January 23, 2008 at 4:16 am
Hi, something you can also try that I have found that works extremly well even though in theroy and logically it sounds impossible is to run 2 exact copies of your query just with different where conditions and use a union between the two, also I have to add you have to have the right indexes. something like this:
SELECT * FROM DBO.USERS WHERE USER_NAME = 'JOHN'
UNION
SELECT * FROM DBO.USERS WHERE USER_NAME = 'ZACK'
instead of
SELECT * FROM DBO.USERS WHERE USER_NAME = 'JOHN' OR USER_NAME = 'ZACK'
or instead of
SELECT * FROM DBO.USERS WHERE USER_NAME IN ('JOHN', 'ZACK')
Like I said this does not seem like the best way but look at the total execution cost its way cheaper than using an OR.
January 23, 2008 at 9:42 am
I had a similar issue and included a lot of table joins. I found the or condition was causing scans not seeks. I used the following to get the seeks that I wanted. Of course all the indexes have to be there and kept up but this may alleviate some of your troubles.

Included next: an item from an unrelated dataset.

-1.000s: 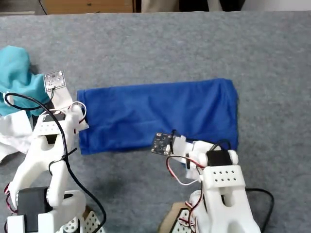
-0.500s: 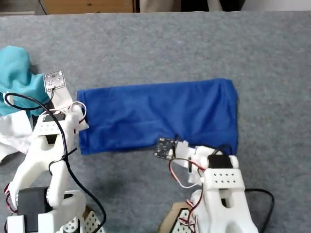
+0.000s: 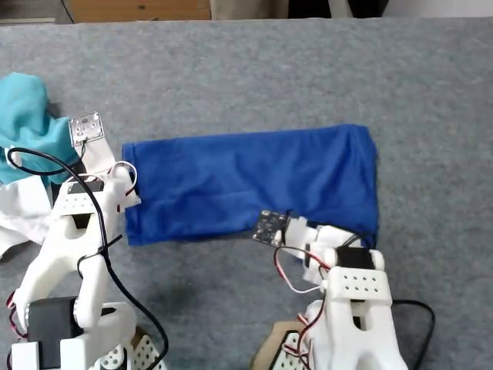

Make sure the variables are NULL and not = ''
SELECT
EventId,
EventFriendlyDescription,
BusinessObjectTypeFullName,
BusinessObjectInstanceId,
ISNULL(Detail, '') AS Detail,
Username,
[TimeStamp]
FROM
Auditing.Audit
WHERE
Username = COALESCE(@Username, Username) AND
BusinessObjectTypeFullName = COALESCE(@BusinessObjectTypeFullName, BusinessObjectTypeFullName) AND
BusinessObjectInstanceId = COALESCE(@BusinessObjectInstanceId, BusinessObjectInstanceId) AND
[Timestamp] > COALESCE(@AuditDate, ( SELECT MIN([TimeStamp]) FROM Auditing.Audit ) )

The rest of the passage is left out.